Exercise goal | Quote the lines from the line holding "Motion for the" to the very end of the listing, exactly, and no others.

Available data |

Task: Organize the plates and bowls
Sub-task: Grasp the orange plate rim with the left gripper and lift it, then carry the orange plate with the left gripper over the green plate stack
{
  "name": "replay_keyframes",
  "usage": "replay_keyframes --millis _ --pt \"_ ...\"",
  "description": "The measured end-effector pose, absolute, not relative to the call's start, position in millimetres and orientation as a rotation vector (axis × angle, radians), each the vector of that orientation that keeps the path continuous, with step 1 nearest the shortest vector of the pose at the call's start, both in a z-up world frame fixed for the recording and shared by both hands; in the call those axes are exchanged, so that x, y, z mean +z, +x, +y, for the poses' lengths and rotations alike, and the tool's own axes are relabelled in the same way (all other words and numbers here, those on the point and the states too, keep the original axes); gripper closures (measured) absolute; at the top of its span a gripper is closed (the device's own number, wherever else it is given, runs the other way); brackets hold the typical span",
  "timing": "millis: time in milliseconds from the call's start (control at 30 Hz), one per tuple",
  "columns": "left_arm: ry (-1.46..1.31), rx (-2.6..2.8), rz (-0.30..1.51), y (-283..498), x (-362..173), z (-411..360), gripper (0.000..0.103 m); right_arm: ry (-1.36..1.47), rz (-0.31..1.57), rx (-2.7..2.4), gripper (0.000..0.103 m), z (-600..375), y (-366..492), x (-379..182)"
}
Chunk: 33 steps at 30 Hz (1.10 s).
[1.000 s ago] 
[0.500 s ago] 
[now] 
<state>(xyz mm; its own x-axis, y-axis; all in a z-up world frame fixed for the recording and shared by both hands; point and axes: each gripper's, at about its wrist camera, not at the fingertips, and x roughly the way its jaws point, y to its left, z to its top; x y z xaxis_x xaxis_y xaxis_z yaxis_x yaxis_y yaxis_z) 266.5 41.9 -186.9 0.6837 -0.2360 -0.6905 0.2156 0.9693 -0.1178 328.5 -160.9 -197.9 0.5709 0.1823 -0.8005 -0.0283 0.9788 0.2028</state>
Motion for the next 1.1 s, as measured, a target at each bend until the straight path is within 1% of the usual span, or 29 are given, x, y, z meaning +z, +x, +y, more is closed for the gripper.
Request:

Output |
Motion for the next 1.1 s, as measured, a target at each bend until the straight path is within 1% of the usual span, or 29 are given, x, y, z meaning +z, +x, +y, more is closed for the gripper.
Request:

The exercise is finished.